Citing the prosecution’s failure to build a firm case against the city officials, highlighted by the flip-flopping of one of the accused who offered to become state witness, the case against them “would be an exercise in futility,” said Morales.
In the order, the Ombudsman took note of the fact that the allegations against Calixto and the other officials relied solely on the testimonies of Councilor Antonia Cuneta and her husband Generoso, which were “notably bereft of independent corroboration from some other sources.”
Morales also cited the fact that Generoso Cuneta had been previously convicted in a malversation case, diminishing his credibility as a witness.
Calixto said it was clear from the very beginning that there was a political motive in the filing of the case, which the Ombudsman also cited in the order.
In 2006, Antonia Cuneta allegedly admitted to Trinidad that then Pasay Rep. Consuelo “Connie” Dy and her husband Joey threatened to revive the malversation case against Generoso if the couple allied themselves with the mayor.

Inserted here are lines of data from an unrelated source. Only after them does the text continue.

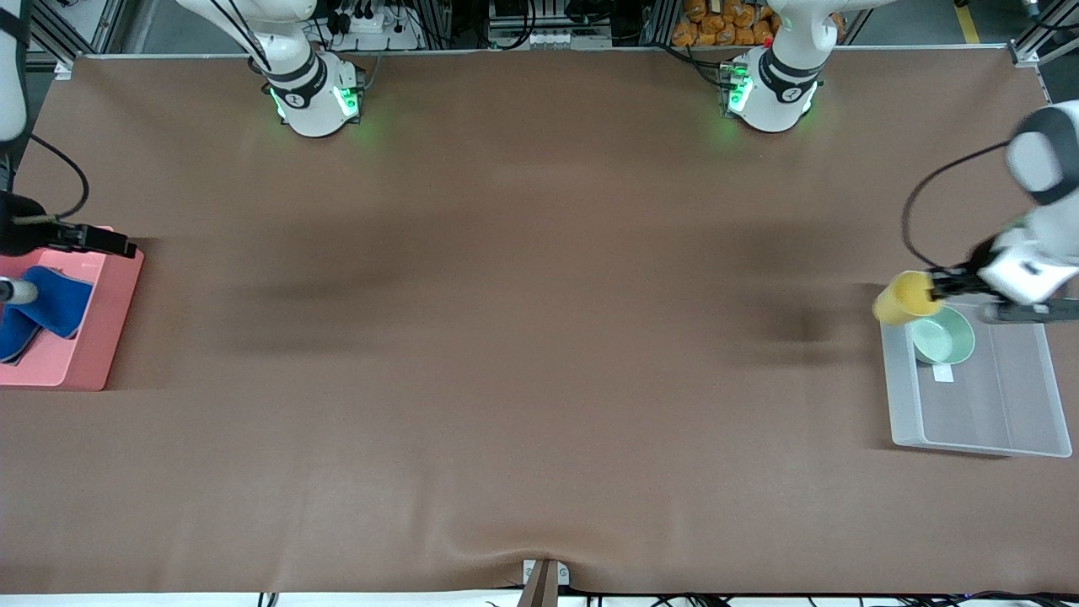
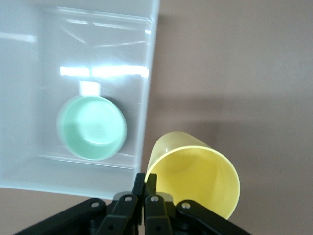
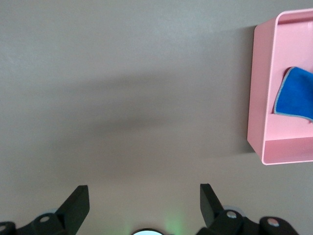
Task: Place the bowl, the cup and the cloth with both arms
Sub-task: 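Carry the yellow cup into the clear bin beside the bowl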
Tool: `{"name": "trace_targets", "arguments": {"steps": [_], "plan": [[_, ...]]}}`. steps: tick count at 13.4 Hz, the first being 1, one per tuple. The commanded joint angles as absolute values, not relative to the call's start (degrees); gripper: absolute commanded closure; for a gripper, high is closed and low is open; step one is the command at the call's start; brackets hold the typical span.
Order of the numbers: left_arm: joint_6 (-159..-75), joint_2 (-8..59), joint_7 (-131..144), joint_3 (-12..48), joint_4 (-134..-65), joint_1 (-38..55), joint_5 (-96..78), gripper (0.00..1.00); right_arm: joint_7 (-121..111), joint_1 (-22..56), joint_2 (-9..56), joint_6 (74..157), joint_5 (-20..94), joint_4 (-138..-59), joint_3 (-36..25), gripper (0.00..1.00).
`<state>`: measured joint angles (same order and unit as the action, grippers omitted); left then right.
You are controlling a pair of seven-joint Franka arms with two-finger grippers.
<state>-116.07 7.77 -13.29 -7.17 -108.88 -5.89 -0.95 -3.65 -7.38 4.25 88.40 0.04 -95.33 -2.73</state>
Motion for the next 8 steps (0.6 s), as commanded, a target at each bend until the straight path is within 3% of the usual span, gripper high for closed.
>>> {"name": "trace_targets", "arguments": {"steps": [1, 5, 8], "plan": [[-108.91, 18.26, -19.66, -11.76, -91.88, -5.71, -0.61, 1.0, -2.55, -6.42, -0.43, 87.89, 1.05, -96.85, -3.16, 0.0], [-109.69, 29.33, -26.88, -17.31, -81.07, -5.89, -7.55, 1.0, 4.04, -7.12, -3.07, 84.73, 0.97, -96.86, -0.44, 0.0], [-115.74, 34.53, -29.95, -17.84, -79.8, -7.29, -11.24, 1.0, 3.87, -7.82, -3.95, 83.85, 1.05, -96.68, -0.35, 0.0]]}}
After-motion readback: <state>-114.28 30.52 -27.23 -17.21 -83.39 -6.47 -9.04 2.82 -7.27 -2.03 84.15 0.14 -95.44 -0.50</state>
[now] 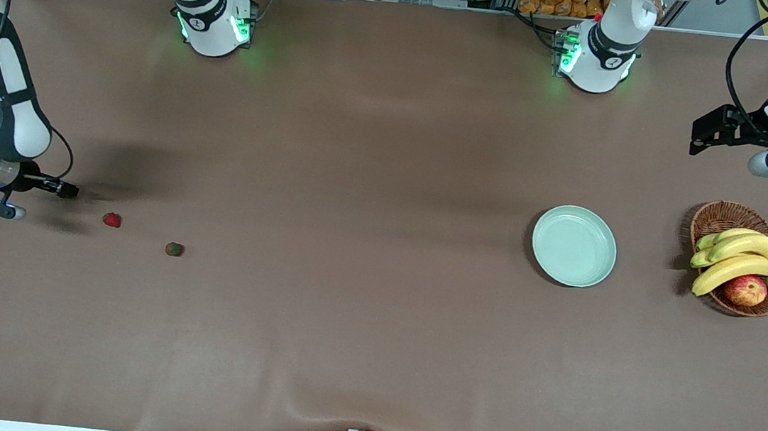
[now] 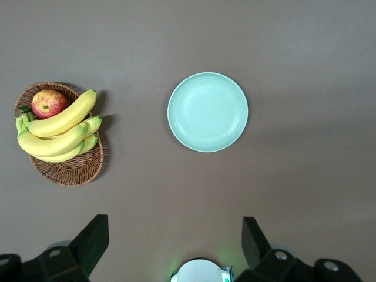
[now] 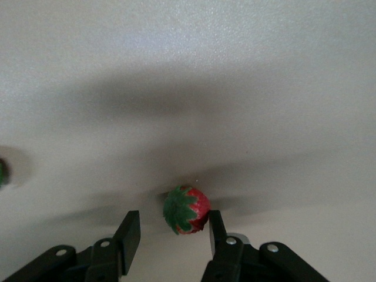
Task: Collect all strawberries into plate
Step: 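Lower the right gripper and grasp the first strawberry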
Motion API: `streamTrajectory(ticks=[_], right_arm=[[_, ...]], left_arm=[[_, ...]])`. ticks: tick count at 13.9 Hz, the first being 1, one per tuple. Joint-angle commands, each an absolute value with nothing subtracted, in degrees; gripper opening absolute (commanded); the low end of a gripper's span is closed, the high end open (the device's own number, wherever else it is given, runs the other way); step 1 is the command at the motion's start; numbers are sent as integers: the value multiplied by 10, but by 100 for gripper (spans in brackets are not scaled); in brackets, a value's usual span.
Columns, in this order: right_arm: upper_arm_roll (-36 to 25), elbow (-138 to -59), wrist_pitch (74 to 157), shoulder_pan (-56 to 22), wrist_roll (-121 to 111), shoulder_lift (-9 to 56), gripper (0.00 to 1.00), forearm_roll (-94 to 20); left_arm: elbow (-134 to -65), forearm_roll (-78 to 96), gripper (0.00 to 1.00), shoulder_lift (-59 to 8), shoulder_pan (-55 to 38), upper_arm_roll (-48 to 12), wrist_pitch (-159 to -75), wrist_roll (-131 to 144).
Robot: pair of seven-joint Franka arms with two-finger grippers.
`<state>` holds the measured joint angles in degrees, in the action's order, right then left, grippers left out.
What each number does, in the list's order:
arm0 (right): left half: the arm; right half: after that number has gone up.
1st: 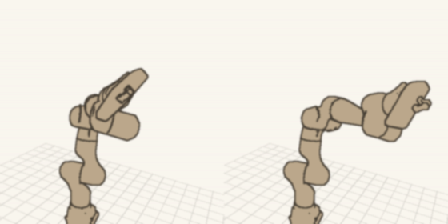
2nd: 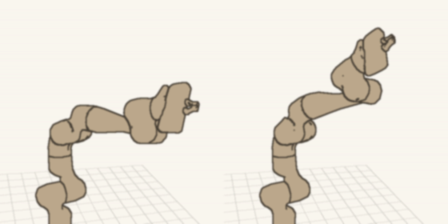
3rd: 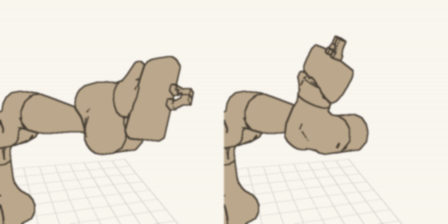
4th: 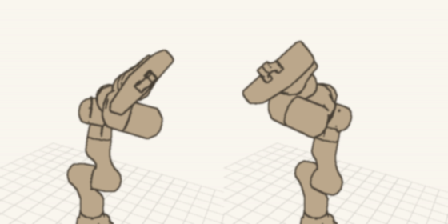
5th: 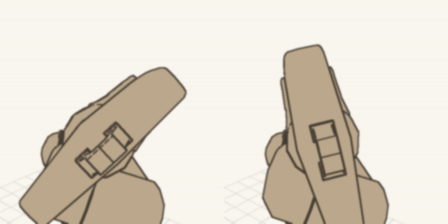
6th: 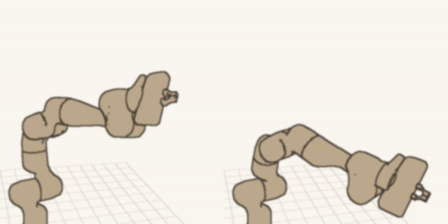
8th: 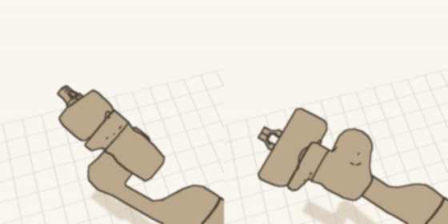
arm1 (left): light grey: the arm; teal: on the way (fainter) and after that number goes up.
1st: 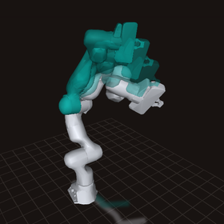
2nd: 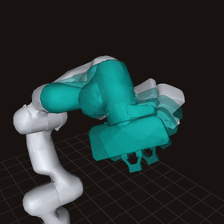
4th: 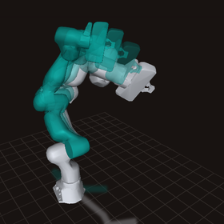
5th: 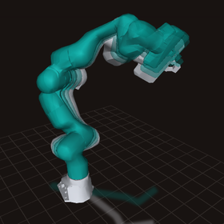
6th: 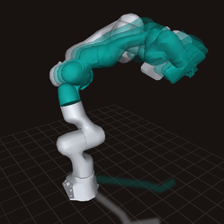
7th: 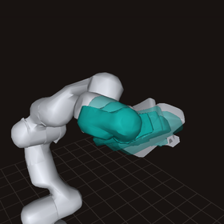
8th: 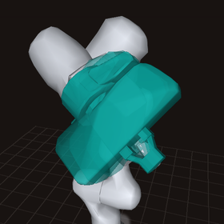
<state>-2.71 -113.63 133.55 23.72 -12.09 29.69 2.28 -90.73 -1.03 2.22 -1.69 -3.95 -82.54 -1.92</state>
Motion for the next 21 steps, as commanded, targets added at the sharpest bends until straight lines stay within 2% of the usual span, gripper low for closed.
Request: streamTrajectory(ticks=[1, 3, 4, 6, 8, 10, 15, 21], right_arm=[[-19, -1136, 1346, 250, -134, 303, 42, 30], [-20, -1136, 1346, 250, -134, 303, 43, 30], [-19, -1136, 1346, 250, -134, 303, 38, 30], [-19, -1135, 1345, 250, -138, 302, 11, 30], [-19, -1129, 1335, 242, -137, 298, 0, 30], [-19, -1099, 1295, 235, -130, 296, 0, 29], [-17, -984, 1100, 186, -64, 294, 0, 19], [-14, -955, 994, 96, 102, 264, 0, -56]], left_arm=[[-900, -4, 100, 18, -2, -41, -818, -16], [-900, -5, 100, 18, -3, -41, -818, -16], [-900, -4, 100, 18, -3, -41, -818, -16], [-900, -4, 100, 18, -3, -42, -818, -16], [-900, -4, 100, 18, -4, -42, -818, -17], [-900, -4, 100, 18, -3, -42, -818, -16], [-900, -4, 100, 17, -3, -42, -818, -16], [-900, -4, 100, -4, 3, -42, -820, -14]])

Calixto said he was hopeful that the city could finally move forward with more pressing matters with the case off their backs.
“We already suffered for something we did not do,” the mayor told reporters, referring to the suspensions the interior department meted on them in 2006.
Asked if the city planned to pursue legal action against those who filed the complaint, the mayor said this did not cross his mind. What was important for him now was to buckle down to work, he said.
“At some point, we have to stop that kind of culture from developing. Filing cases against your political opponents are merely dirty tricks of politicians,” Calixto said.